Romane entstehen aus einer glücklichen Konstellation von Bildung, Erfahrung und Emotionen. Manchmal sind es schmerzhafte Erlebnisse, die sich irgendwann zu Geschichten verdichten, sehr oft ist es die Liebe. Und wenn sie nun alle drei Bände der Romansaga über Die Liebenden von Bloomsbury in den Händen halten dürfen, dann haben wir das ganz besonders der Liebe zu verdanken, die sich durch das Leben dieser Menschen zog und sie zu einzigartigen Kunstwerken inspirierte. Kunstwerke, die bis in die heutige Zeit hineinwirken.

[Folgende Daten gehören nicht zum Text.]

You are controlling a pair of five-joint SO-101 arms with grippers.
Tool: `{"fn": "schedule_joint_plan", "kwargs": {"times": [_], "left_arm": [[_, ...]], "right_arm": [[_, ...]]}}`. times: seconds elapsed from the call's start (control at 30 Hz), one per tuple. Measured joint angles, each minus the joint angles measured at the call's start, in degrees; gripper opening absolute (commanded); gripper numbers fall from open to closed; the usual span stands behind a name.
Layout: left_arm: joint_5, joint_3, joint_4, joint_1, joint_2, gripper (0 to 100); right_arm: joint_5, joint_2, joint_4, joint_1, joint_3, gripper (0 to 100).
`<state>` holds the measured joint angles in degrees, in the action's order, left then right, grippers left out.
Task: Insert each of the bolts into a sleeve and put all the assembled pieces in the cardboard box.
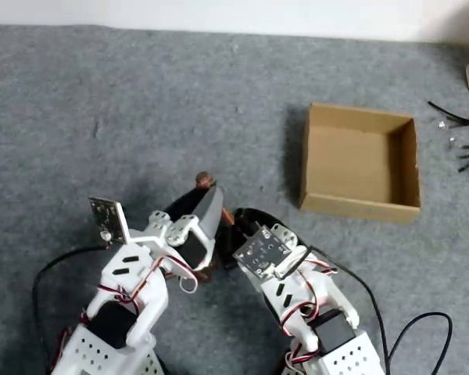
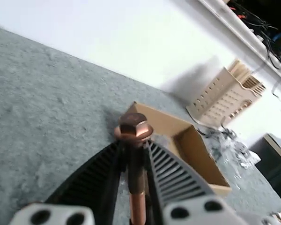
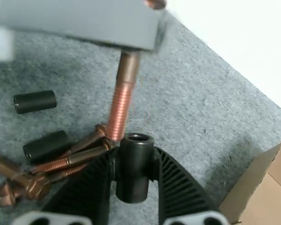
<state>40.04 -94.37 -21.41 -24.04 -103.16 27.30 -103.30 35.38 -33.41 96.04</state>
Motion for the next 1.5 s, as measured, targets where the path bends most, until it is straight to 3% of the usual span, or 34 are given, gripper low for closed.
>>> {"fn": "schedule_joint_plan", "kwargs": {"times": [0.47,1.5], "left_arm": [[-0.1,-1.7,6.8,-1.0,0.1,0],[-0.1,-1.7,2.7,-1.3,0.1,0]], "right_arm": [[0.0,0.0,1.1,-2.0,0.0,0.5],[0.0,0.0,1.0,-2.3,0.0,0.5]]}}
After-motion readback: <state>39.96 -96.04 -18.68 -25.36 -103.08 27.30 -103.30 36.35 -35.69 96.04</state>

Zu guter Letzt möchte ich all denen danken, die am Entstehen dieser Saga mitgewirkt haben. Das sind natürlich die Verfasser*innen und Herausgeber*innen der vielen Werke, die meiner Recherche zugrunde lagen. Es sind so viele, einige längst verstorben, dass ich namentlich nicht alle nennen kann. Eine Auswahl findet sich in der Literaturliste am Ende jeden Einzelbandes.
Von Herzen danken möchte ich meiner Agentin, Sabine Langohr, ohne die dieser Stoff womöglich in einer dunklen Schublade gelandet und vergessen worden wäre. Stefanie Werk vom Aufbau Verlag, die von Beginn an diesen Stoff geglaubt hat und ihn mit ihrer Idee, eine dreiteilige Saga daraus zu machen, richtig groß hat werden lassen. Maike Kleihauer, die so manchen meiner Bandwurmsätze entflochten hat, Iris Antonia Kogler und Ulrike Weinhart, die mir mit Rat und Verständnis zur Seite standen, als die Hürden zu Beginn der Arbeit zu hoch schienen.
Ich danke vor allem Ihnen, meinen Leser*innen, die Sie mir bis zu diesem dritten Band treu geblieben sind. Ich darf hoffen, dass Sie Ihre Bewunderung und Begeisterung für die »Bloomsberries« weitertragen werden und so dafür sorgen, dass Virginia, Vanessa, Vita und all die anderen in unserer Phantasie weiterleben dürfen.